意識はすぐには戻らないものの、とりあえず後遺症や命の危険もないということだった。
タバサの母も無事助け出していて、万事上手くいったと言ってよい。

 幼生であるシルフィードは八人と棺桶を乗せて、長時間飛行することは出来ない。
道中休みながらも、国境を越えて学院へと戻った。

 アンデルセンは、またいずれ決着をつける旨をアーカードに告げる。
知人に預けていて今もテファのことを心配しているであろう、他の子達を安心させる為もあってか。
フーケとティファニアと共に、早々にアルビオンへと帰っていった。

 アンリエッタ女王陛下への報告は、アニエスが一人ですると言い、その心遣いに甘えることにした。
ルイズは束の間の平穏だろうことは薄々感じてはいたものの、今はただ休むことにした。

 アーハンブラ城での扱いは丁重な方だったが、それでも肉体的にも精神的にもかなり疲弊していた。
シルフィードの上ではまともに休める筈もなく、体力の消耗を抑えるのが精一杯。
さらにアーカードとアンデルセンの、言葉に形容出来ない殺伐とした空気にも辟易した。
とにかく自分のベッドでゆっくり寝れることに感謝する。
睡眠一つにこれほど幸福を感じたのは・・・・・・魅惑の妖精亭の任務を終えた時以来だ。
色々と考えるのはとりあえず後回しにして、今は泥のように、ルイズは眠った。


 ――――――ルイズが寝ている間も、アーカードは黙々と"作業"を続けていた。
棺桶で寝ながら、自由な時間の大半を、その"作業"の為に、使い続ける。
いつ終わるとも知れぬ"作業"。
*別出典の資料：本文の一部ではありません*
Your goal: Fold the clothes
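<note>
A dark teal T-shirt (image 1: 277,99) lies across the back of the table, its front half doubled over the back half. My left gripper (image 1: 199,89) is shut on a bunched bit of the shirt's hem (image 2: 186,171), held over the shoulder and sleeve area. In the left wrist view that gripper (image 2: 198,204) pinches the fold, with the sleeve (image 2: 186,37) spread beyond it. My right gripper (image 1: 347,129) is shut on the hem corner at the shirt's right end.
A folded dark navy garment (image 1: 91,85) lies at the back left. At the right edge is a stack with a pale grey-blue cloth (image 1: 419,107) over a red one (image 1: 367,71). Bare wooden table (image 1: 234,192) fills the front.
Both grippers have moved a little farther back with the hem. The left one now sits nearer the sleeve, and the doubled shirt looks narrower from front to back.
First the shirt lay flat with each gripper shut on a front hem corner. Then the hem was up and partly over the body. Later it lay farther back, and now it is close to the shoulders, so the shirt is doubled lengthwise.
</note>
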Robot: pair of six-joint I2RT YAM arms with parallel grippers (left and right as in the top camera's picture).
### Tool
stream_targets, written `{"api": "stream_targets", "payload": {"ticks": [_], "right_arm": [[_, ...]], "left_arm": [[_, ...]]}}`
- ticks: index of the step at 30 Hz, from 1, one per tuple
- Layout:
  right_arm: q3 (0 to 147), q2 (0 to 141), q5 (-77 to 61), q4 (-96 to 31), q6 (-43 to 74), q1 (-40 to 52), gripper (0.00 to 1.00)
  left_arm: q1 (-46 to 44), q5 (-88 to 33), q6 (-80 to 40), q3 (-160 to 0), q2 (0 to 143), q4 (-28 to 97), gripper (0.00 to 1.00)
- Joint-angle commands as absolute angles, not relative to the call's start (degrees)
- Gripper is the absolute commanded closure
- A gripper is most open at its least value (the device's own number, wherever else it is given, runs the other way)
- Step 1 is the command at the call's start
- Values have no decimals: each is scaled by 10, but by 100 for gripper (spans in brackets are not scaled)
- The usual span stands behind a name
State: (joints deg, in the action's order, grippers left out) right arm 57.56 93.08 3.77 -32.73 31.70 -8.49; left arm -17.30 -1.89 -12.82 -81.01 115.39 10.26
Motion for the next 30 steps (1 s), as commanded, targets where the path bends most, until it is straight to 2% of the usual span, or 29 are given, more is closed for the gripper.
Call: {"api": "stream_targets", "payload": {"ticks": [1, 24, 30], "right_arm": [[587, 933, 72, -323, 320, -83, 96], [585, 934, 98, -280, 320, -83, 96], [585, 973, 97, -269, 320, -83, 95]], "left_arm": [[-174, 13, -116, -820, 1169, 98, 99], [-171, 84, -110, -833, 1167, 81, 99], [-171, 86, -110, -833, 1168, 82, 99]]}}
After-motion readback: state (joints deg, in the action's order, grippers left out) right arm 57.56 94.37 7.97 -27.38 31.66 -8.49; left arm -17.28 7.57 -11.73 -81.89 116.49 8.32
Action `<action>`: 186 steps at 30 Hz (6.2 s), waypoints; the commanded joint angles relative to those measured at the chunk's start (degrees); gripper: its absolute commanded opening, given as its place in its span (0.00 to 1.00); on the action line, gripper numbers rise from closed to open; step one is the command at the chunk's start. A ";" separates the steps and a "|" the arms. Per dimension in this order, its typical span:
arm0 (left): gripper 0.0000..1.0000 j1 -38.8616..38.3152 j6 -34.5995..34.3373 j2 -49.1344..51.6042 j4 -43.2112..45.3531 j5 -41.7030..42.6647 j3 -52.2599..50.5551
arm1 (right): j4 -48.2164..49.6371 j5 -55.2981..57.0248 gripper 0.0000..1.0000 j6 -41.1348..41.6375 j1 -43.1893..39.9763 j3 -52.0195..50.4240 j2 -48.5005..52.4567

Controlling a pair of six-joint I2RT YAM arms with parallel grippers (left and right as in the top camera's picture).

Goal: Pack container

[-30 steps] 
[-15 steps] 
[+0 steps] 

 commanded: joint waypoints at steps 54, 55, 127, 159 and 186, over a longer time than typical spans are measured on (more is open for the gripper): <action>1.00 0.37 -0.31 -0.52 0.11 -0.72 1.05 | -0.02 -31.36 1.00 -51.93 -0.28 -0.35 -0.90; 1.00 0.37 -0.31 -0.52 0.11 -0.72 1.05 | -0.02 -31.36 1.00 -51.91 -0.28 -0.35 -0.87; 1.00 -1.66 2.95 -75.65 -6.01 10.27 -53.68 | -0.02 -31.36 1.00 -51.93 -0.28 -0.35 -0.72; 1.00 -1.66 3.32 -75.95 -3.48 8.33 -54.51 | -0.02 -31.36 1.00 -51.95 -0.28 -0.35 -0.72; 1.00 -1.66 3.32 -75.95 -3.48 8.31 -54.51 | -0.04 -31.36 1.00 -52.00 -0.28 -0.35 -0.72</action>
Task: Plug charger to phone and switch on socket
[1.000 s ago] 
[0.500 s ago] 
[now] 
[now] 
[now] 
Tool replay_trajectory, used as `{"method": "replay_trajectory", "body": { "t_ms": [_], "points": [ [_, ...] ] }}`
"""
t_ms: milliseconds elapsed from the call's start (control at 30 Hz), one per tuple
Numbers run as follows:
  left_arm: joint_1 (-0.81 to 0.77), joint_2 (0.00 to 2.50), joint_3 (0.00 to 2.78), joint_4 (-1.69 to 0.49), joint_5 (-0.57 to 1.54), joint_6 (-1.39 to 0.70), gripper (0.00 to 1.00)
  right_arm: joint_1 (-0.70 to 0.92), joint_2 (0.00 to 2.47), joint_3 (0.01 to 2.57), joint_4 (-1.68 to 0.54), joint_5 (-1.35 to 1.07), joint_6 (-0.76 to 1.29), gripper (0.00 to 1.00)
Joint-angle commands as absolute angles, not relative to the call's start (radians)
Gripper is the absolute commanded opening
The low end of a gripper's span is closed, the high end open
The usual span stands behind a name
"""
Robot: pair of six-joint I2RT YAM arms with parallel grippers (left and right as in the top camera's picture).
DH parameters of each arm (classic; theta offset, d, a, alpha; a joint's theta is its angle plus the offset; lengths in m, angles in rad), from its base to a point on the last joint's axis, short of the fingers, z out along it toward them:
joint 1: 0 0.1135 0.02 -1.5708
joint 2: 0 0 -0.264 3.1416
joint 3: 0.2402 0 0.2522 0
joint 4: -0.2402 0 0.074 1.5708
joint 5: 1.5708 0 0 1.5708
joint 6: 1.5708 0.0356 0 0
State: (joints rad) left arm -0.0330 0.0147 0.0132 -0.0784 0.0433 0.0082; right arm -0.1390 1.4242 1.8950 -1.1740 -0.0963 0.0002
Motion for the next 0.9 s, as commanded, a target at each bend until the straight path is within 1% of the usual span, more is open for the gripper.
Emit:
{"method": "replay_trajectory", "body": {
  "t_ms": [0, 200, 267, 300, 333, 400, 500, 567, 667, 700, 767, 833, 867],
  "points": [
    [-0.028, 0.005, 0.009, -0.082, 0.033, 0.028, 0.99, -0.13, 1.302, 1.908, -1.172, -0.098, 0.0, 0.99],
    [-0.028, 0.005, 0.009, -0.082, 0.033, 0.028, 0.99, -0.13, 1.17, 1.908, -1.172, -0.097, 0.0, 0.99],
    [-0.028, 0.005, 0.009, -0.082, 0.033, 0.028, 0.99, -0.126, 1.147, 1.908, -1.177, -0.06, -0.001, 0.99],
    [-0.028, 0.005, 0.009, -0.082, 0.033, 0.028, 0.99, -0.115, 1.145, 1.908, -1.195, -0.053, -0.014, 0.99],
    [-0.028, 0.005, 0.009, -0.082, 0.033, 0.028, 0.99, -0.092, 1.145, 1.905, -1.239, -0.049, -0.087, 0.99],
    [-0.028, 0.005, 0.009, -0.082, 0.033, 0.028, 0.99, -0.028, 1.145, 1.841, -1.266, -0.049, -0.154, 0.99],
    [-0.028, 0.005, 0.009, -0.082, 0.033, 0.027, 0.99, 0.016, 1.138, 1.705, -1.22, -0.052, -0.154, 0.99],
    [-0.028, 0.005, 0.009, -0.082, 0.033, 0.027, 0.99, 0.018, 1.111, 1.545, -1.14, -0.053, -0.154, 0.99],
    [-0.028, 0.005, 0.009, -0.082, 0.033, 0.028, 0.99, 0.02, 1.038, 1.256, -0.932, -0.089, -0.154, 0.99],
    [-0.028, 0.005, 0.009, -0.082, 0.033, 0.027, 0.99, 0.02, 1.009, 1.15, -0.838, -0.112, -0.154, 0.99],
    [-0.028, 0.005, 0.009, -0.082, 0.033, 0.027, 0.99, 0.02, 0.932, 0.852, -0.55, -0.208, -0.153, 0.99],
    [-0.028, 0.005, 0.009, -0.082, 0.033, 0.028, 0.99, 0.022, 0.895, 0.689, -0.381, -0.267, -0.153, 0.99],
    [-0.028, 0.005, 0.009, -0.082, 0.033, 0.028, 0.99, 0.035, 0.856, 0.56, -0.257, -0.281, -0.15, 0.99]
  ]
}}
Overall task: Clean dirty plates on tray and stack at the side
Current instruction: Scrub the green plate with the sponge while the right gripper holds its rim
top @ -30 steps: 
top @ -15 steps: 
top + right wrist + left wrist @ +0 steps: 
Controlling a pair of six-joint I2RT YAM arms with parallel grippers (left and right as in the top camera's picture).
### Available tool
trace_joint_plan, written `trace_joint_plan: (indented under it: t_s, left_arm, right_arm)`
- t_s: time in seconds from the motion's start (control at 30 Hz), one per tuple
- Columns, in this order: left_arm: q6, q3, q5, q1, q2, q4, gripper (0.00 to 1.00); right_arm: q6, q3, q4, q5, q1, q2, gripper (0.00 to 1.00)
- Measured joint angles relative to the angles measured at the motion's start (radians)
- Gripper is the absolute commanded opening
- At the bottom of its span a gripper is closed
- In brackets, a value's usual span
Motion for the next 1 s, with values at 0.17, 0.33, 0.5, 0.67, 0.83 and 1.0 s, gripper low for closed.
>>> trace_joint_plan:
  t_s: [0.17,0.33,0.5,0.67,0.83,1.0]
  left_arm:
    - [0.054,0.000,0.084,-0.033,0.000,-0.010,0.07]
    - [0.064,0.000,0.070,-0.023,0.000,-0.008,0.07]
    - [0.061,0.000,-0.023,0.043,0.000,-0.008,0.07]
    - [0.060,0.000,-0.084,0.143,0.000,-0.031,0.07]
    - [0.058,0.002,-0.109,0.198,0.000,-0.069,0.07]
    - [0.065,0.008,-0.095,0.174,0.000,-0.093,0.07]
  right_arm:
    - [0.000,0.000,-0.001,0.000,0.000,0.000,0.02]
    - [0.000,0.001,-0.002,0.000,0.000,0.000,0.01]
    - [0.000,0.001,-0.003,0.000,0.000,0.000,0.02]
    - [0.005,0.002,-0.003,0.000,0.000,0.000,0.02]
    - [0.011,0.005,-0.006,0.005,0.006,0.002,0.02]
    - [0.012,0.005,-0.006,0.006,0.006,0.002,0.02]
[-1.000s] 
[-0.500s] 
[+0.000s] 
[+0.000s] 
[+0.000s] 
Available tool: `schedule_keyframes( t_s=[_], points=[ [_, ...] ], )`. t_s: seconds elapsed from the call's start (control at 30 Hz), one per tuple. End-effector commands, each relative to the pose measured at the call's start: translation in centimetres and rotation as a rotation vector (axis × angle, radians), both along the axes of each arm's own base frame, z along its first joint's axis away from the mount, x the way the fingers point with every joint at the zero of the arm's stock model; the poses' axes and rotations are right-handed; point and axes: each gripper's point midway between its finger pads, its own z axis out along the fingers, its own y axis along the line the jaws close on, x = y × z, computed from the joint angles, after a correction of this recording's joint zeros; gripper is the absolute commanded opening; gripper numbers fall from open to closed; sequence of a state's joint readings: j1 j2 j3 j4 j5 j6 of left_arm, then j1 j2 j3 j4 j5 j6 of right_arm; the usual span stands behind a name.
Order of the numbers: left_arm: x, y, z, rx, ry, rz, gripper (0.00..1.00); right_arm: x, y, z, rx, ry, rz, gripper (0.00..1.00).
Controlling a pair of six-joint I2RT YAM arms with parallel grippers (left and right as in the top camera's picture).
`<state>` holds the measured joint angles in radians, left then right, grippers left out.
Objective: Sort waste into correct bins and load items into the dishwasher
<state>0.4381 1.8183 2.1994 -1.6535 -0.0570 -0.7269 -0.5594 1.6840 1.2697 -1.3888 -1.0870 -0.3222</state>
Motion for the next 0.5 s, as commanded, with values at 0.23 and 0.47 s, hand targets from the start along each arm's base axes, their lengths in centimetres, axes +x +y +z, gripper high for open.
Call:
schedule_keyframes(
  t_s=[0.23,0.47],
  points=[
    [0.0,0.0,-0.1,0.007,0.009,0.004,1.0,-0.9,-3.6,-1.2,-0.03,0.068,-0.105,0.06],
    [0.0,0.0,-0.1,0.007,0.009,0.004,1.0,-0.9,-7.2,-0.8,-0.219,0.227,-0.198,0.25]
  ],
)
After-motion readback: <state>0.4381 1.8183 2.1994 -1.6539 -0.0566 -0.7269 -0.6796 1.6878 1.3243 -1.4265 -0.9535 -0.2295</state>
それでもアーカードは苦にしない。

 終わりは見えないが、目的の為におこなっていること。
己が課したルールに沿い、己の決めた信念に従いやっていること。
それに・・・・・・面倒な"作業"ではあるが――――――。
――――――アーカードにとっては、娯楽を兼ねたものでもあった。